MSalters notes that "non-capturing lambda can be converted to a function pointer." What does it mean? The lambda object will correspond to a pointer to the type of the function parameter.

It's hard to translate a lambda type to a function pointer. Here is my attempt to implement a compatible implementation. It hacked a bit.

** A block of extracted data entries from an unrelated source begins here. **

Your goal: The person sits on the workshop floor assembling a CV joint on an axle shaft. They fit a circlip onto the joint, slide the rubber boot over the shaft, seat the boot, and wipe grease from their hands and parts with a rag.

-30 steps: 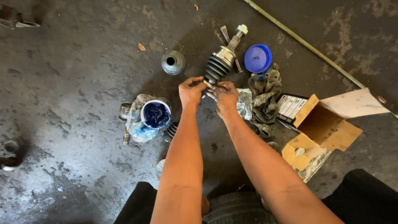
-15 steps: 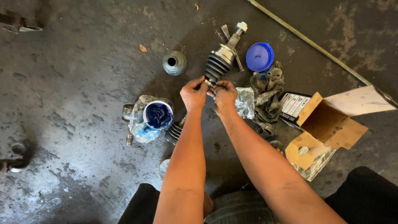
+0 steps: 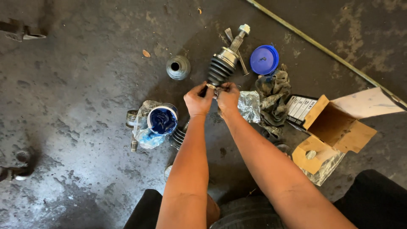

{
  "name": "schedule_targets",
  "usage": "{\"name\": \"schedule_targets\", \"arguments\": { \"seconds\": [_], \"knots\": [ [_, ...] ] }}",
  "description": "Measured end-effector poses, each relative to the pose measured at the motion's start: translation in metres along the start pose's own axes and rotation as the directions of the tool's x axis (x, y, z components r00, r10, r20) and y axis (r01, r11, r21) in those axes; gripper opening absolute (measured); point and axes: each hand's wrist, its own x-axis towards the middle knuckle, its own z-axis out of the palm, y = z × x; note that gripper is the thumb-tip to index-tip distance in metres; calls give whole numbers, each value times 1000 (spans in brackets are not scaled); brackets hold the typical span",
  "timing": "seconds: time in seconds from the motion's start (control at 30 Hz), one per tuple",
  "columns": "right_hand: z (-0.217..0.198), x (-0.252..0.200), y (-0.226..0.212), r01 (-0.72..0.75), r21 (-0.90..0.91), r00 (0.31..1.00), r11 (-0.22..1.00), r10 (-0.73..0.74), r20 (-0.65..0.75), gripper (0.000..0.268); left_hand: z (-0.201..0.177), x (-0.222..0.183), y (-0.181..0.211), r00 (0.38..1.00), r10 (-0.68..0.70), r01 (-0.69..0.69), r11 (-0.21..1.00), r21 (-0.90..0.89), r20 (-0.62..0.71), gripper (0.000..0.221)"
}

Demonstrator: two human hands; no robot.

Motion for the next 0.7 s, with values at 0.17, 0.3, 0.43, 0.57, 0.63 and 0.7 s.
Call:
{"name": "schedule_targets", "arguments": {
  "seconds": [0.17, 0.3, 0.43, 0.57, 0.63, 0.7],
  "knots": [
    [0, -2, -5, 59, 0, 998, 998, -59, 11, 15, 3, 11, 18, 977, -191, 180, 977, 118, 91, 36],
    [-5, 3, 11, 38, 62, 999, 997, -40, 23, 23, 11, 9, 3, 943, -313, 290, 940, 180, 114, 33],
    [0, -9, -1, 52, 56, 997, 997, -55, 48, 22, 2, 13, 11, 940, -321, 310, 945, 101, 116, 35],
    [-14, -8, -11, 33, -5, 990, 999, -32, 136, 20, 3, 18, 11, 914, -359, 345, 933, 103, 187, 38],
    [-26, -15, -15, -35, 75, 990, 997, 24, 142, 24, 2, 11, 12, 904, -376, 363, 926, 99, 202, 39],
    [-32, -16, -22, -107, 57, 977, 993, 94, 190, 29, 0, 11, 15, 890, -380, 377, 924, 61, 253, 47]
  ]
}}
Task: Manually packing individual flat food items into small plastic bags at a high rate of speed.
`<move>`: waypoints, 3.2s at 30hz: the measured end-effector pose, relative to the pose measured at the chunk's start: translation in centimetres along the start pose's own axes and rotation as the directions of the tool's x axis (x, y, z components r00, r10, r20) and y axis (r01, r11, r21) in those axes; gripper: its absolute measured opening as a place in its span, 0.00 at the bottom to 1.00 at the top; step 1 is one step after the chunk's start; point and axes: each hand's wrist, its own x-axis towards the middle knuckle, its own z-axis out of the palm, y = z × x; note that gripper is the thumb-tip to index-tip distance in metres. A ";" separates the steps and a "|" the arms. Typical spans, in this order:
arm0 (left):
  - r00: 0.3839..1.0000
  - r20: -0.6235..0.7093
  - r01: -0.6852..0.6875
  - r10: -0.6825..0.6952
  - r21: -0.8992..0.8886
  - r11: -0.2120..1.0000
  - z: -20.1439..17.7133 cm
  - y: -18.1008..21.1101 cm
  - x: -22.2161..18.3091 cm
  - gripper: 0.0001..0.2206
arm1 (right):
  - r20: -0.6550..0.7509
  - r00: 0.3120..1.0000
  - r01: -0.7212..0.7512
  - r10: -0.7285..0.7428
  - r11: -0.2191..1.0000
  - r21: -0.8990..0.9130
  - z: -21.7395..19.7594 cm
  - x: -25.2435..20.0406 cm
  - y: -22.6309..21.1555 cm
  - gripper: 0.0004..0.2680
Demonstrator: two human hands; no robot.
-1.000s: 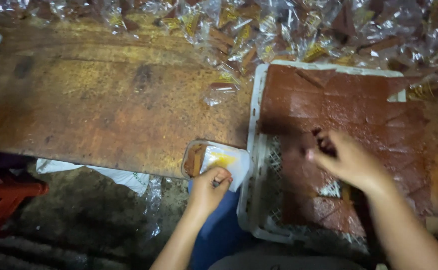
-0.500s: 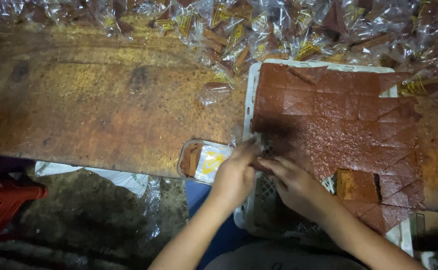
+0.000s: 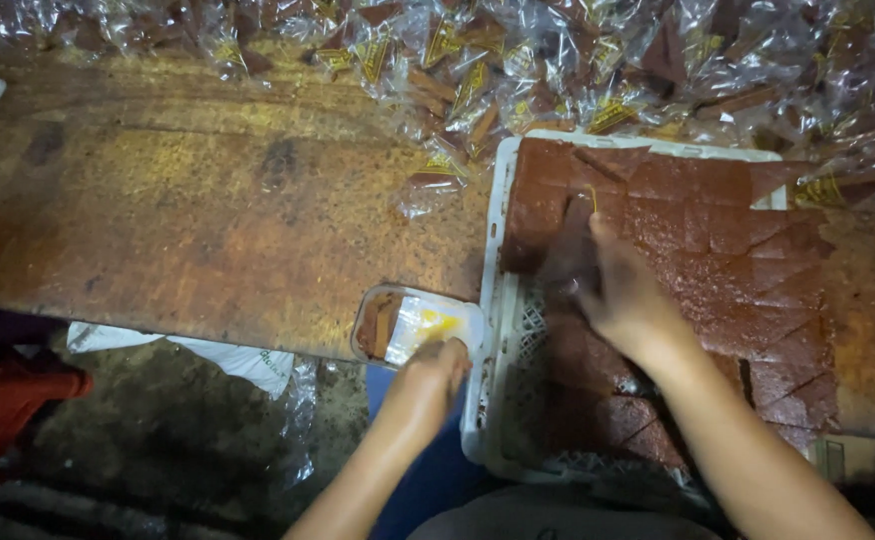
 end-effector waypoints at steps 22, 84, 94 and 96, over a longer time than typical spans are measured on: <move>0.943 -0.173 -0.332 0.284 -0.459 0.824 -0.9 8.2 2.8 0.16 | 0.220 0.967 -0.120 0.128 0.992 -0.050 1.0 -5.9 0.9 0.16; 0.786 -0.379 0.168 -0.489 -0.631 0.758 -0.9 -4.9 -11.8 0.18 | 0.304 0.917 0.139 -0.258 0.922 0.362 6.2 1.2 -7.2 0.12; 0.983 -0.151 -0.044 -0.102 -0.740 0.671 -3.1 6.3 -0.6 0.25 | -0.021 0.774 0.610 -0.633 0.737 0.289 2.6 -10.4 -4.1 0.14; 0.960 -0.281 -0.167 -0.010 -0.598 0.784 -3.1 7.9 -0.7 0.26 | -0.009 0.837 0.523 -0.548 0.793 0.314 0.8 -9.9 -4.7 0.14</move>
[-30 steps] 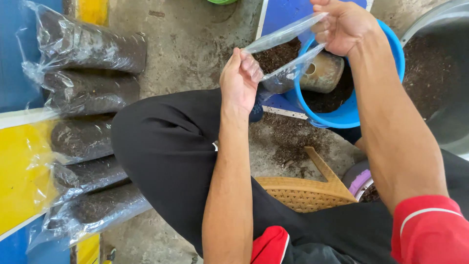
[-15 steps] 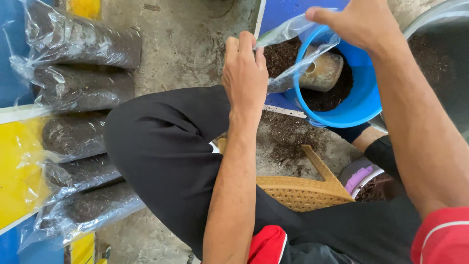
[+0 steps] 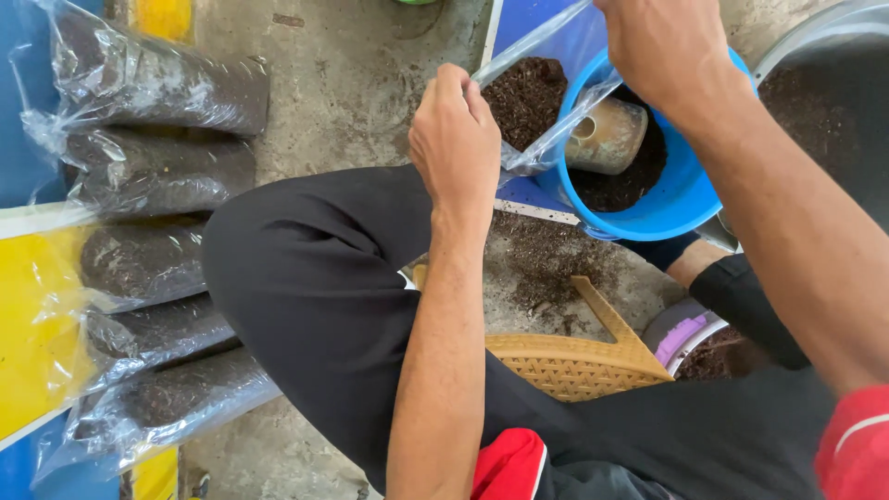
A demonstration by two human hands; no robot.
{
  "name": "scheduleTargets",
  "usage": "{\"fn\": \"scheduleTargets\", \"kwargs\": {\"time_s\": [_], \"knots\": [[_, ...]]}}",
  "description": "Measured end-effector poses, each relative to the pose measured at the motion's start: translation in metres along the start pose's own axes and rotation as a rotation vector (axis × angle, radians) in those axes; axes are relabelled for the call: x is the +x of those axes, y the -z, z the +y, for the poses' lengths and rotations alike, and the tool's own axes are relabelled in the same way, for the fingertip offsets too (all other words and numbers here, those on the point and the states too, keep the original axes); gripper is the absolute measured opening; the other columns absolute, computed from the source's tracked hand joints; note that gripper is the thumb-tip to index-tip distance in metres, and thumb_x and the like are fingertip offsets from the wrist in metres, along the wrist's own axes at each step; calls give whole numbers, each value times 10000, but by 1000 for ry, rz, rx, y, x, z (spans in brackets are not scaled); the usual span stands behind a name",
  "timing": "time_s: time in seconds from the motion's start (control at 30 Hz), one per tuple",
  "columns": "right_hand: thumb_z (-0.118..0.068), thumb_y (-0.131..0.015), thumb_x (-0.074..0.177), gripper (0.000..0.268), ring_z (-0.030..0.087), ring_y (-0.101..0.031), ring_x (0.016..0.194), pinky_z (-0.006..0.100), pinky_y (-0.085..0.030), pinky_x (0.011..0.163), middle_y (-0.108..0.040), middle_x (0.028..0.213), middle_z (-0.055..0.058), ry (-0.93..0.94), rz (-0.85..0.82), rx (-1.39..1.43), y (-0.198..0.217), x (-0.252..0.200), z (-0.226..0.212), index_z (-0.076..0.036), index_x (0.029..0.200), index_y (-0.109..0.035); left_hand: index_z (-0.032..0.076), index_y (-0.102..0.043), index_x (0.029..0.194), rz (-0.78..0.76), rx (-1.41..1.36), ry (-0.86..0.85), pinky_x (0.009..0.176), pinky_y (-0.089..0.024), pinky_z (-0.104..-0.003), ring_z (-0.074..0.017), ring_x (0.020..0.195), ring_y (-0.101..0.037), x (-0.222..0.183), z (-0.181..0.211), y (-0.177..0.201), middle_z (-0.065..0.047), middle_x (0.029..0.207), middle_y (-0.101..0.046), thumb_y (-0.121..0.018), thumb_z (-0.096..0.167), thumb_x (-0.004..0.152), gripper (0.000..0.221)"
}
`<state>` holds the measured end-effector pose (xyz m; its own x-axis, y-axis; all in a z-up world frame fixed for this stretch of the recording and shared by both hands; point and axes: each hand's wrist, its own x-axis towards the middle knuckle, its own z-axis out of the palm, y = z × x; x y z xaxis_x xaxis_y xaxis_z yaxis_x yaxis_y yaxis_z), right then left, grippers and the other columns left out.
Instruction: The person fills small plastic bags with soil using a scoop and a bucket.
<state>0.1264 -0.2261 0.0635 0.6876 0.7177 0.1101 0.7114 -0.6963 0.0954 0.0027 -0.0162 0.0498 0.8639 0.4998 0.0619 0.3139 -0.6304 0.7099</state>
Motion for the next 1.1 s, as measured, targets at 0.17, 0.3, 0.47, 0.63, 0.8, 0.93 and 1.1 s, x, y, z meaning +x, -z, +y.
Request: {"fn": "scheduleTargets", "kwargs": {"time_s": [0.17, 0.3, 0.47, 0.63, 0.8, 0.93, 1.1], "knots": [[-107, -697, 1018, 262, 342, -639, 1075, 455, -511, 946, -647, 1149, 170, 174, 181, 279, 76, 2, -58, 10, 1246, -642, 39, -470, 1033, 43, -60, -34, 640, -530, -483, -352, 792, -708, -1, 9, 6, -150, 927, -671, -671, 217, 926, 289], [-255, -757, 776, 404, 333, -653, 1038, 444, -523, 872, -669, 1090, 129, 434, 19, 318, 80, 8, -77, -32, 1104, -680, 72, -498, 996, 1, -57, -12, 659, -499, -538, -399, 807, -699, 1, 5, 1, -149, 853, -702, -637, 162, 990, 166], [-239, -714, 870, 142, 229, -663, 1026, 373, -538, 896, -685, 943, 5, 447, -474, 88, 58, -20, -69, -138, 970, -705, 86, -491, 951, 49, -81, 9, 623, -501, -543, -402, 725, -698, 7, -2, -1, -143, 725, -681, -653, 183, 974, 190], [-172, -706, 837, 192, 244, -675, 975, 381, -541, 851, -686, 921, 37, 389, -274, 100, 82, -36, -69, -105, 1016, -713, 84, -496, 951, 66, -78, -9, 621, -499, -540, -404, 716, -697, 8, 1, -2, -147, 713, -678, -677, 191, 957, 210], [-124, -712, 911, 229, 295, -667, 1005, 413, -541, 866, -712, 1054, 143, 168, 47, 344, 118, -54, -61, -39, 1121, -677, 76, -458, 974, 2, -130, 29, 580, -531, -490, -332, 647, -719, 4, 2, 3, -126, 688, -650, -709, 222, 915, 296], [-323, -727, 1040, 482, 307, -672, 1086, 436, -557, 855, -664, 1158, 176, -467, -69, 253, 83, -88, -32, -14, 1365, -551, 90, -452, 963, -11, -95, 16, 595, -527, -488, -312, 648, -719, 0, 0, -4, -102, 678, -655, -703, 193, 948, 271], [-371, -793, 834, 749, 402, -634, 1075, 495, -554, 810, -610, 1233, 229, -146, -241, 159, 37, -90, -47, -21, 1426, -495, 80, -465, 946, -8, -102, 16, 628, -510, -506, -336, 645, -707, 3, 9, 1, -95, 647, -663, -727, 179, 916, 282]]}}
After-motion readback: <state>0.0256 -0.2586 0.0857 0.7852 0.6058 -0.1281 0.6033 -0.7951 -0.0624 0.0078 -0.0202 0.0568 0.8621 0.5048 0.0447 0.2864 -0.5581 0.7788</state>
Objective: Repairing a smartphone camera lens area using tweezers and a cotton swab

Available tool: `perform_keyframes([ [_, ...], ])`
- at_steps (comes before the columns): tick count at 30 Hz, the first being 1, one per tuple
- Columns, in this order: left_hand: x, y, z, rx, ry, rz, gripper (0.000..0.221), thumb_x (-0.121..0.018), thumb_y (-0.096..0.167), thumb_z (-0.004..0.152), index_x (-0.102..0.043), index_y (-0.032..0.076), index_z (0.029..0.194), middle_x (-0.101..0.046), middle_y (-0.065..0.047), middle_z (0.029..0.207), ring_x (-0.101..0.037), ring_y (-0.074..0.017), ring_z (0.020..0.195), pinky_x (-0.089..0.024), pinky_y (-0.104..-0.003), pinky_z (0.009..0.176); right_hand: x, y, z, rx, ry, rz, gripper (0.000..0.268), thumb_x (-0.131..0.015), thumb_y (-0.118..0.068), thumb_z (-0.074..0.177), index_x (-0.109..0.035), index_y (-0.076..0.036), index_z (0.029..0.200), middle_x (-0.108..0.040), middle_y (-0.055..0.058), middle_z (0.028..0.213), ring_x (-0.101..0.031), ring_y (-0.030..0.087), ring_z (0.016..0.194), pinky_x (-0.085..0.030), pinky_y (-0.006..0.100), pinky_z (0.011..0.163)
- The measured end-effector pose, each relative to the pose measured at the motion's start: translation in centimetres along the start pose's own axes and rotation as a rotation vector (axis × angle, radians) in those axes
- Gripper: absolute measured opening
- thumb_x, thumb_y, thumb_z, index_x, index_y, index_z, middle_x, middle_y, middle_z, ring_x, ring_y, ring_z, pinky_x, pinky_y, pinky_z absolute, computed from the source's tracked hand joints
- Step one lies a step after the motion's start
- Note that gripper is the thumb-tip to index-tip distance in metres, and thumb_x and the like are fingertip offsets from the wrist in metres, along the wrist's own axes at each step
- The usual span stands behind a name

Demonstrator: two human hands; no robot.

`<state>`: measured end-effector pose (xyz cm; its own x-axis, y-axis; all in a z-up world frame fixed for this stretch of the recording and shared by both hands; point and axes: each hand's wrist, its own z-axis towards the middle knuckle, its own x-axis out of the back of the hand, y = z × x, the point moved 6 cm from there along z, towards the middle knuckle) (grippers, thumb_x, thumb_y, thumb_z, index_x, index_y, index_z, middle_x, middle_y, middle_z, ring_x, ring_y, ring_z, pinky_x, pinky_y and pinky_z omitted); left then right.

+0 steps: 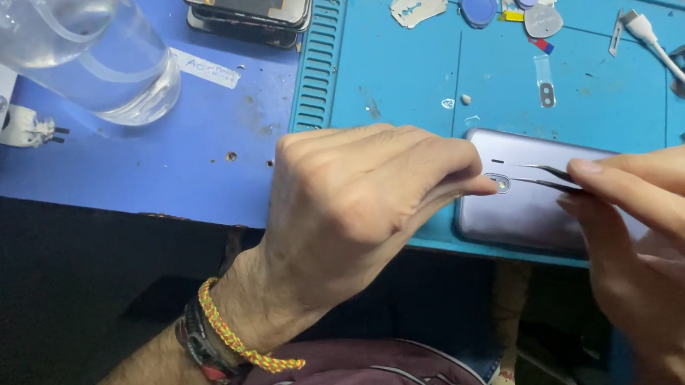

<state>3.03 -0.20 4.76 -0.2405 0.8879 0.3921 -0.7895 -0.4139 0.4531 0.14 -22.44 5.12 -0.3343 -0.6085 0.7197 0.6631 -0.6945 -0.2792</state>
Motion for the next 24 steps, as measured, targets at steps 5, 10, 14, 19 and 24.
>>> perform_keyframes([
  [5,-0.2,-0.1,-0.4,-0.002,-0.015,0.006,0.02,-0.067,0.018,0.112,-0.066,0.006,0.096,-0.059,-0.005,0.076,-0.055,-0.0229,0.063,-0.043,-0.037,0.061,-0.4,-0.7,0.6,-0.083,-0.07,0.021,0.013,-0.078,0.008,0.109,-0.076,0.012,0.121,-0.073,0.029,0.112,-0.065,0.032,0.085,-0.05,0.042,0.084],
  [10,-0.6,-0.5,-0.7,0.034,-0.051,-0.081,0.009,-0.065,0.01,0.112,-0.07,0.006,0.106,-0.076,-0.004,0.092,-0.071,-0.0221,0.075,-0.052,-0.035,0.067,-0.7,-0.4,0.8,-0.065,-0.031,0.02,0.006,-0.08,0.013,0.111,-0.075,0.013,0.114,-0.075,0.03,0.109,-0.059,0.03,0.078,-0.049,0.039,0.078],
  [14,-0.7,-0.8,-0.4,0.117,-0.054,-0.191,0.006,-0.074,0.009,0.107,-0.07,0.005,0.106,-0.077,-0.004,0.093,-0.076,-0.0192,0.078,-0.056,-0.032,0.072,-0.8,-0.1,0.6,-0.052,-0.02,0.013,0.009,-0.082,0.013,0.111,-0.075,0.013,0.115,-0.075,0.031,0.111,-0.066,0.036,0.087,-0.053,0.044,0.086],
  [19,-1.0,-1.5,-0.5,0.237,-0.012,-0.298,0.015,-0.086,0.016,0.096,-0.074,0.009,0.101,-0.08,-0.002,0.092,-0.073,-0.012,0.075,-0.058,-0.025,0.072,-0.8,-0.2,0.4,-0.026,-0.008,0.015,0.009,-0.081,0.02,0.111,-0.074,0.014,0.112,-0.075,0.033,0.109,-0.069,0.039,0.09,-0.053,0.048,0.088],
  [24,-1.1,-1.5,-0.6,0.234,-0.021,-0.305,0.016,-0.086,0.017,0.096,-0.074,0.009,0.102,-0.079,-0.003,0.091,-0.072,-0.0118,0.074,-0.057,-0.026,0.071,-0.9,-0.5,0.6,0.009,-0.012,-0.004,0.008,-0.081,0.018,0.112,-0.075,0.014,0.114,-0.075,0.033,0.11,-0.068,0.039,0.09,-0.052,0.049,0.087],
])
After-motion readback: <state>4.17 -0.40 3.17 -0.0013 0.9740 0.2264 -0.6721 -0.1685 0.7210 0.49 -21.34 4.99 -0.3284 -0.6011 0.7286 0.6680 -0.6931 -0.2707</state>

 #include <type_traits> template< typename fn > struct ptmf_to_pf; template< typename r, typename c, typename ... a > struct ptmf_to_pf< r (c::*) ( a ... ) const > { typedef r (* type)( a ... ); }; // Use SFINAE to hide function if lambda is not convertible to function ptr. // Only check that the conversion is legal, it never actually occurs. template< typename lambda > typename std::enable_if< std::is_constructible< typename ptmf_to_pf< decltype( &lambda::operator() ) >::type, lambda >::value >::type f( lambda arg ) { arg( "hello " ); arg( "world\n" ); } #include <iostream> int main() { int x = 3; f( []( char const *s ){ std::cout << s; } ); // OK f( [=]( char const *s ){ std::cout << s; } ); // OK f( [=]( char const *s ){ std::cout << s << x; } ); // error }

This will not accept function pointers as direct arguments, since the template parameter must be resolved to a functor. You can do this by providing a specialization for ptmf_to_pf , which accepts a pointer to function types.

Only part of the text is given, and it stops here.